Developing and data mining with machine learning a volcanic ash database (VolcAshDB)

Damià Benet 1, Fidel Costa1, Kévin Migadel1, Daniel W. J. Lee2, Claudia D'Oriano3, Massimo Pompilio3, Dini Nurfiani4, Hamdi Rifai5

  • Affiliations: 1: Institut de Physique du Globe de Paris, Université Paris Cité, Paris, France 2: Lamont-Doherty Earth Observatory, Columbia University, New York, NY, USA 3: Istituto Nazionale di Geofisica e Vulcanologia, sezione di Pisa, Pisa, Italy 4: National Research and Innovation Agency (BRIN), Bandung, Indonesia 5: Physics Department, Faculty of Mathematics and Natural Sciences, Universitas Negeri Padang, Indonesia 

  • Presentation type: Poster

  • Presentation time: Monday 16:30 - 18:30, Room Poster Hall

  • Poster Board Number: 152

  • Programme No: 3.1.44

  • Theme 3 > Session 1


Abstract

Volcanic ash provides direct evidence of the interior of the volcanoes when they explosively erupt offering unique insights into the state of the volcano and likely transitions in style.
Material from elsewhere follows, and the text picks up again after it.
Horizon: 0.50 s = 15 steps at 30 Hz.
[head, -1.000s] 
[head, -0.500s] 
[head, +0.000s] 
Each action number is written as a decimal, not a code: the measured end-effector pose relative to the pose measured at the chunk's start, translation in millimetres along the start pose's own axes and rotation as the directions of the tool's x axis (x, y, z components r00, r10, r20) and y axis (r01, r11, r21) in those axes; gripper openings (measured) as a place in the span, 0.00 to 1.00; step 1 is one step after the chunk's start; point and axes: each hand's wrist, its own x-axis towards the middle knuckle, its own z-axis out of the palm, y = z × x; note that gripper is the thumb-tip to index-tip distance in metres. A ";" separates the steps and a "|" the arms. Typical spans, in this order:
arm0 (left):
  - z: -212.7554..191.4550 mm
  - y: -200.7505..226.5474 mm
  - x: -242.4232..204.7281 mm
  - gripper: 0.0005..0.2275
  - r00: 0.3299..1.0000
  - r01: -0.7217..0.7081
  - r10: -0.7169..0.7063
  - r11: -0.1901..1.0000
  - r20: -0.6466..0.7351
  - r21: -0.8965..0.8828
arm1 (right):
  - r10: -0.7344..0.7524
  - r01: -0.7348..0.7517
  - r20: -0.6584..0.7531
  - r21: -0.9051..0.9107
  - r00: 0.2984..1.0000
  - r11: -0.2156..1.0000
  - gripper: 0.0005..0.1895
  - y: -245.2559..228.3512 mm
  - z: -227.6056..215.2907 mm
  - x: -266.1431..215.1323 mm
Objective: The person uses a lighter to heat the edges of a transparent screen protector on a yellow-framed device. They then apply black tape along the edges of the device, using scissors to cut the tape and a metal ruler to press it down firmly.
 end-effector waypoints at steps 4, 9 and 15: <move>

Petrologists typically classify ash particles into different types: fragments from the magma driving the eruption (juvenile), older volcanic building material (lithic), weathered or hydrothermally altered material, and free crystals. However, different researchers may identify the same particle in a different class because diagnostic particle features vary across eruptions and volcanoes. Such lack of standardization is a major challenge to compare the ash particles and their interpretations between eruptions and observatories. To address this, we developed a database of volcanic ash particles (VolcAshDB) with ash samples from various magma composition and eruptive styles. Particle data includes a multi-focused, binocular particle image and an array of features that characterize particles' shape, texture and color of 12,044 particles (available at https://volcashdb.ipgp.fr/). We applied machine learning (ML) for automatic particle classification and compared the performance across algorithms of the tree-based family (Decision Trees, Random Forests, Extreme Gradient Boost), deep learning (ResNet, ConvNext) and Vision Transformer (ViT). The ViT achieved the highest accuracy at 93%, and the XGBoost model highlighted the most diagnostic features for classifying particles from different eruptive styles. Through our web-platform, users can browse and obtain visualization summaries of our dataset, and we plan to allow users to contribute to the database to further improve the robustness of our models.